GIVEN INFORMATION =>
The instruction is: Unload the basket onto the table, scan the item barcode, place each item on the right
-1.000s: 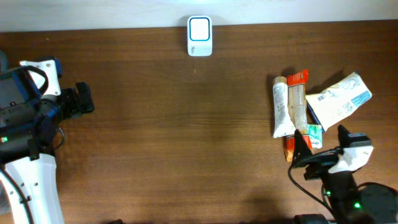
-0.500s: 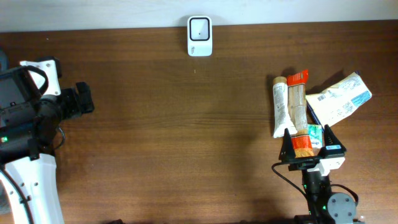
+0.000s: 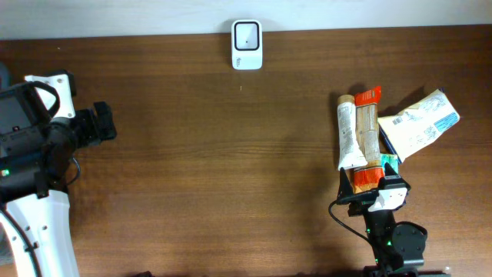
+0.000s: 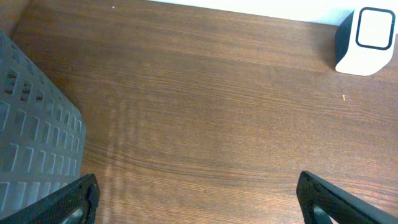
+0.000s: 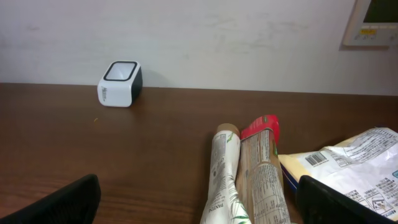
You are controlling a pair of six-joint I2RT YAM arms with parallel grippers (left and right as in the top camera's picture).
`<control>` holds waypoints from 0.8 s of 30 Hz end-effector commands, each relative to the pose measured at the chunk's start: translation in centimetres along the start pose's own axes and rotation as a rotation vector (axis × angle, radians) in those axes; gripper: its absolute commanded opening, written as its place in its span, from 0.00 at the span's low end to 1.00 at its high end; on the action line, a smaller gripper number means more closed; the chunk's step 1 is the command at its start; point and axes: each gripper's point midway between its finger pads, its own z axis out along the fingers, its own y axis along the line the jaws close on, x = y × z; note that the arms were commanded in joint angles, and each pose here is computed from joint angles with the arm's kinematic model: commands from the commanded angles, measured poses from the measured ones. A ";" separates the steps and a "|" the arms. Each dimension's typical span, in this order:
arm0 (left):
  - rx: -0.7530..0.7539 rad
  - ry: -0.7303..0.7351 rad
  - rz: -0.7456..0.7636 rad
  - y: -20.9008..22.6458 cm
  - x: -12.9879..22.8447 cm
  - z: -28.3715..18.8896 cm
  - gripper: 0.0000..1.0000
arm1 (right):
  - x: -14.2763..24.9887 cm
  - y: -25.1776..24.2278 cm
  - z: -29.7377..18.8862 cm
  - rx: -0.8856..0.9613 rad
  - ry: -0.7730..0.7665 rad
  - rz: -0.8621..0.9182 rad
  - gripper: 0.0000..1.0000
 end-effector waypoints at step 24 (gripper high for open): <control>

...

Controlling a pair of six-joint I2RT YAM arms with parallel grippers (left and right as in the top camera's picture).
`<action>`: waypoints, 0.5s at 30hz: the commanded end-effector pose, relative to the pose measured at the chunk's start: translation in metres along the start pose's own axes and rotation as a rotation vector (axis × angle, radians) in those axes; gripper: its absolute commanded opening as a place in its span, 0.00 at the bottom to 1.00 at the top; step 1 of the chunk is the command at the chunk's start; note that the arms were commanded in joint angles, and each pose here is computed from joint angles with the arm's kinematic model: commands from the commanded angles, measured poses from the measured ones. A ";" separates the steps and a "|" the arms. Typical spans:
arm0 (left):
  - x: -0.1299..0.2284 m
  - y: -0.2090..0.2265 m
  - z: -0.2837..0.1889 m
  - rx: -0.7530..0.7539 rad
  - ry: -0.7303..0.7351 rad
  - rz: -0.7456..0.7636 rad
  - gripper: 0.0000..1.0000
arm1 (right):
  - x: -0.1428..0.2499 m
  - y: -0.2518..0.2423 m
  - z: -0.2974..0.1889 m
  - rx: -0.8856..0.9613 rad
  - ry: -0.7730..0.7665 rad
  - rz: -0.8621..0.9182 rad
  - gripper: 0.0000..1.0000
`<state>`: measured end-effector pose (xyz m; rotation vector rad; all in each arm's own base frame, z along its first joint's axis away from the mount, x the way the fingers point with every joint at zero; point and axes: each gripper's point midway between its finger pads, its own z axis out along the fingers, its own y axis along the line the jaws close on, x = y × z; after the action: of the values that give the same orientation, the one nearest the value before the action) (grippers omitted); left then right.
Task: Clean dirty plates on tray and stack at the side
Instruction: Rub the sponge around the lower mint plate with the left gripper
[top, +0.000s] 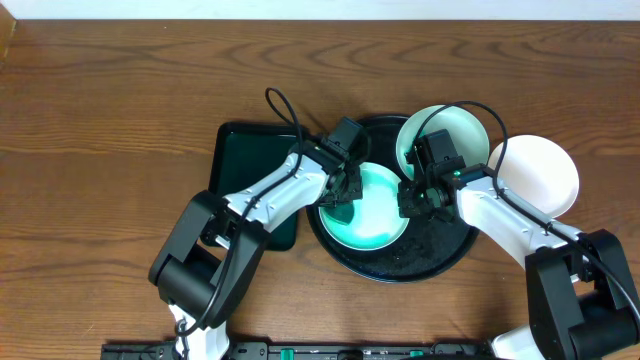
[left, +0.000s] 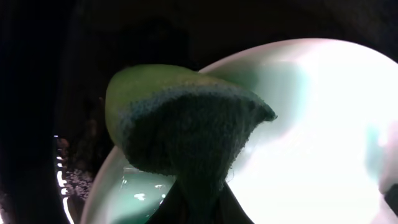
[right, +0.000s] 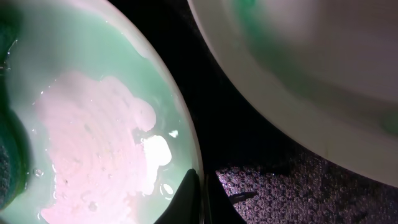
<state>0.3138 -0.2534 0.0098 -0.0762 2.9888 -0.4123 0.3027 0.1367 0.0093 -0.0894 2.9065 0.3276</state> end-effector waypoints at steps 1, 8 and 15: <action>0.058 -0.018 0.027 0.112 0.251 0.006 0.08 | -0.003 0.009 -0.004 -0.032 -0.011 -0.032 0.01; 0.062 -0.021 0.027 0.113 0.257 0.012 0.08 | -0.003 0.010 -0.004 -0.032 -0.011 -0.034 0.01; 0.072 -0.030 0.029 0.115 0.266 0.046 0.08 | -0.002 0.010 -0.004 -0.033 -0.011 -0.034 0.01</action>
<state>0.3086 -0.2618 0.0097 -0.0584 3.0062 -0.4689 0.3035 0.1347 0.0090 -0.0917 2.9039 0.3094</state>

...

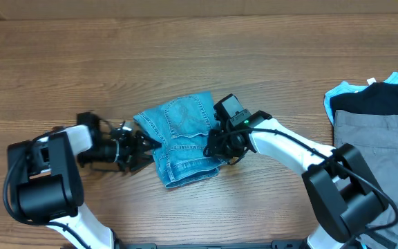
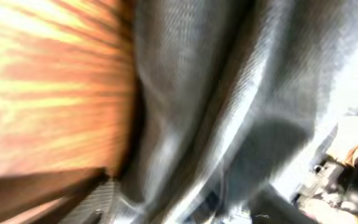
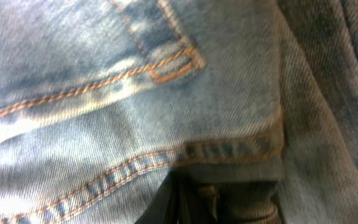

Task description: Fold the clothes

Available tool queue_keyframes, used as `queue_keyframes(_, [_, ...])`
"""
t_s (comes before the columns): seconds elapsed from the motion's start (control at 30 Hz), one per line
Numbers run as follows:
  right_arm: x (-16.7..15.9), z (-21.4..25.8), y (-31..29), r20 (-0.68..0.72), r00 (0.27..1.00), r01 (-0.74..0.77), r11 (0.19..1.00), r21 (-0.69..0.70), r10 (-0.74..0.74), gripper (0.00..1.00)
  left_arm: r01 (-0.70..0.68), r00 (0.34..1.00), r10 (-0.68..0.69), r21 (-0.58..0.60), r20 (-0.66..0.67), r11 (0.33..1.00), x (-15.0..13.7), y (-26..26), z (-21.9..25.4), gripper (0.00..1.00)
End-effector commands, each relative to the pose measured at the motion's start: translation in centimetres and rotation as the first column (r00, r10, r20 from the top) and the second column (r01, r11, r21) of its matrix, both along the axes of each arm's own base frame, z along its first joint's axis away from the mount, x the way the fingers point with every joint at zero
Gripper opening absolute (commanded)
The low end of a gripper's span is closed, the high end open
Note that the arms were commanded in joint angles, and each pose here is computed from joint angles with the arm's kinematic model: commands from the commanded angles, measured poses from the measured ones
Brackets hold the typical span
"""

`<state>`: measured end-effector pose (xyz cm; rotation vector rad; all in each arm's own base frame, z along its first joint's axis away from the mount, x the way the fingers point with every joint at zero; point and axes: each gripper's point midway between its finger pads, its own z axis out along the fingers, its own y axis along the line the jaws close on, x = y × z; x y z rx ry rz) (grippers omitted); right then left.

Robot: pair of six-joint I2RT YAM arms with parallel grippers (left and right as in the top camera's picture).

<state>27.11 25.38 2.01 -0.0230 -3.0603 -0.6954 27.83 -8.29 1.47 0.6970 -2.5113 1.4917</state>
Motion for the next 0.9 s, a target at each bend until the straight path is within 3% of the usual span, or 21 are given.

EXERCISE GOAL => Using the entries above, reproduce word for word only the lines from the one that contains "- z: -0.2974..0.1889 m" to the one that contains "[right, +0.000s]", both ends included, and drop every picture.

SOLUTION TO THE EXERCISE =>
  - z: -0.2974..0.1889 m
  - rx: -0.8856..0.9613 rad
  - ry: -0.7730..0.7665 rad
  - rz: -0.8621..0.9182 rad
  - gripper: 0.0000..1.0000
`<state>`: measured end-effector pose (xyz m; rotation vector rad; all in each arm's own base frame, z along its first joint's axis away from the mount, x the way the fingers point with every joint at zero; point and axes: each gripper's point midway between its finger pads, its own z axis out along the fingers, its own y axis along the line the jaws close on, x = y × z; after the action: of the values that give the same orientation, the one nearest the value before the action) (grippers omitted); left then right.
Task: Clean dirty plates on tray and stack at the side
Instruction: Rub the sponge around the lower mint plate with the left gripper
[top, +0.000s] 
[left, +0.000s] 
[right, +0.000s] 

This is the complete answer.